Items listed in a dataset
_ _ _ _ _
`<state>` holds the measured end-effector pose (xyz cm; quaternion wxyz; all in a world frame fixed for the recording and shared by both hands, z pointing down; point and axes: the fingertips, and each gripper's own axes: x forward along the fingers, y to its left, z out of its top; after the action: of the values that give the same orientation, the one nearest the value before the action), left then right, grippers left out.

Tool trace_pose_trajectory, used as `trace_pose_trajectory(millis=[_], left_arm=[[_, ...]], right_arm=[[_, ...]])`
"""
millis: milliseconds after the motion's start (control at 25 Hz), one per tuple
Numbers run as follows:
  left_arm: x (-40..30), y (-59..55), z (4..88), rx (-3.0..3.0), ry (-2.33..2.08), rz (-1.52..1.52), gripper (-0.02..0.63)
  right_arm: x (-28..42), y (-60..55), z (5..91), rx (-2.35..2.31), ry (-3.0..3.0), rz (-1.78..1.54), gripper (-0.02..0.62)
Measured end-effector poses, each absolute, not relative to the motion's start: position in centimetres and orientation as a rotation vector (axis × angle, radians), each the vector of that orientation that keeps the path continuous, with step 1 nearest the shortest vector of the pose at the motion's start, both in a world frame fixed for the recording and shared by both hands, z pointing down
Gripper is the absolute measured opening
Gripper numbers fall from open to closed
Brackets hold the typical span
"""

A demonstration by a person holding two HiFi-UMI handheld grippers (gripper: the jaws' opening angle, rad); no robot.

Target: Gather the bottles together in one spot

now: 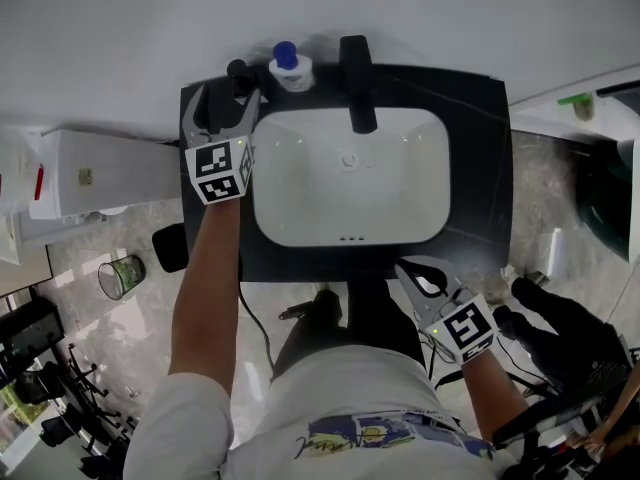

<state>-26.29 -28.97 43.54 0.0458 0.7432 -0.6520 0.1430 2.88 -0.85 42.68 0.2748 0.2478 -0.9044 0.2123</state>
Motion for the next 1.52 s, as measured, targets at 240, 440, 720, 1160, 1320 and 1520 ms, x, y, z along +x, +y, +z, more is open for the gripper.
trace_pose_trajectory(millis=[240,440,720,1160,1320,1520], left_arm=[[-25.1,-22.0,38.2,2.371,-1.894,0.409,0.293],[-22.6,-14.1,34.8,2.521,-1.754,0.423,0.223],[-19.0,-3.8,35.0,2.553,-1.478,0.393,0.058],[-13.8,6.7,36.8,2.601,-1.137,0.505,0.002],[-12.9,9.4,36.9,2.570,-1.050,0.534,0.002],[-13.0,10.7,37.0,2.543,-1.044,0.541,0.002]], right_arm=[[1.8,-0.7,41.1,0.736,-2.455,0.490,0.006],[0.8,0.5,39.9,0.800,-2.467,0.435,0.015],[-0.4,2.5,38.5,0.869,-2.466,0.369,0.011],[-1.4,6.7,36.9,0.931,-2.479,0.323,0.002],[-1.6,8.2,36.5,0.930,-2.480,0.306,0.002],[-2.1,9.3,36.1,0.908,-2.480,0.274,0.000]])
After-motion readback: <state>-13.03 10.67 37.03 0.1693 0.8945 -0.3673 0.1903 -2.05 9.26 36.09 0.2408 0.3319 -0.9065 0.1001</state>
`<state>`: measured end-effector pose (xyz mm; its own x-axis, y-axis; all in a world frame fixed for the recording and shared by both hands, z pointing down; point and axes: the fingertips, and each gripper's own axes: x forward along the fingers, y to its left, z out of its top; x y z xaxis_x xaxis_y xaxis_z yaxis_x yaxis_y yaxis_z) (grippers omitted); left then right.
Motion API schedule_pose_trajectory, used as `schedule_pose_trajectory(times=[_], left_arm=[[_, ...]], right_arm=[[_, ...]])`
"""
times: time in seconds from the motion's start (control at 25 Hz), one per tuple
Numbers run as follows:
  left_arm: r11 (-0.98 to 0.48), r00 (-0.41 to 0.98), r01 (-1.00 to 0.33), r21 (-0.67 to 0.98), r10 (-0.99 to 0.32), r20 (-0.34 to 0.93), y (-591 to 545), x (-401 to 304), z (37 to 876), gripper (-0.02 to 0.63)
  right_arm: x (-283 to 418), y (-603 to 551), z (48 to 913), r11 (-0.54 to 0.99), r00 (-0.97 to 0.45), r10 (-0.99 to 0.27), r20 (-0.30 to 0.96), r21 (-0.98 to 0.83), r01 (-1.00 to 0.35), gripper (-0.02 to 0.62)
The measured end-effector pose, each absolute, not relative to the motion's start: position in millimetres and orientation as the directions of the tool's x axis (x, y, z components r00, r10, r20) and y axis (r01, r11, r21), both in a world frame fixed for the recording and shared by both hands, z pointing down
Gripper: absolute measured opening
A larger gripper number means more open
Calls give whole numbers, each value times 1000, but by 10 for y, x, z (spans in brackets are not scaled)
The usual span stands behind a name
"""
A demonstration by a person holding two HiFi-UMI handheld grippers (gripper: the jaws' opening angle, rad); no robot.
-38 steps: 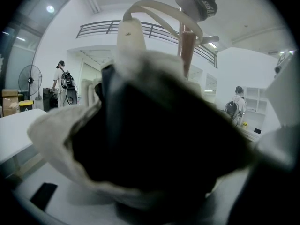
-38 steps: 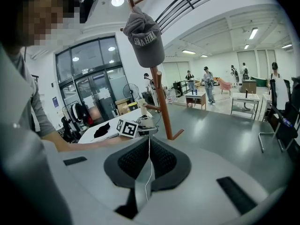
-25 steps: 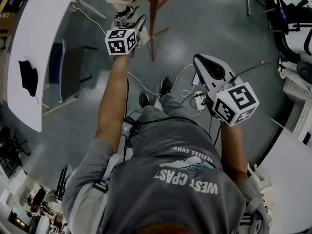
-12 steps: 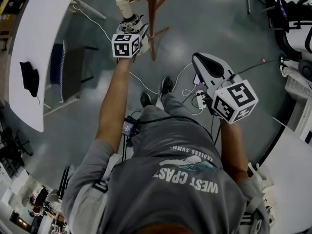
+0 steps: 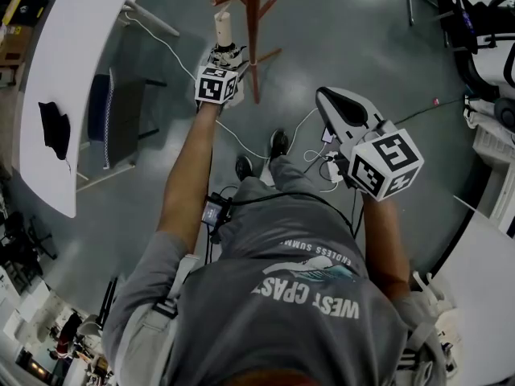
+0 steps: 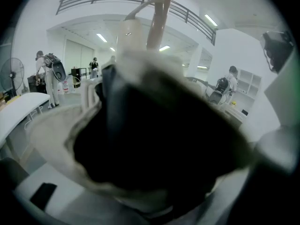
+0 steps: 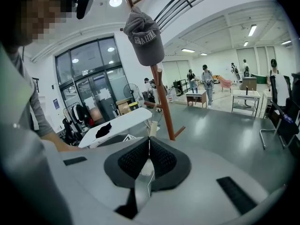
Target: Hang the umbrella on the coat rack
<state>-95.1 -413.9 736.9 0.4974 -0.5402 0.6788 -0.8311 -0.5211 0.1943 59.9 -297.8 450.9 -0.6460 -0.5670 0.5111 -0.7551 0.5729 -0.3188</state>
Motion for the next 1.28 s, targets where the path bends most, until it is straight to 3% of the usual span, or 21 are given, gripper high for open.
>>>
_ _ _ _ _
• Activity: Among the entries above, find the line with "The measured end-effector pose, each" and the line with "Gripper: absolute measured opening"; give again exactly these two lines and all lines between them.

• Result:
The measured end-effector pose, each absolute, not relative to the motion's start: position in millimetres and orientation as the directions of the tool's x axis (x, y, z components r00, r10, r20) and y axis (r01, r11, r21), both in a world frame fixed for the recording and shared by both hands, z pointing down
Gripper: absolute measured opening

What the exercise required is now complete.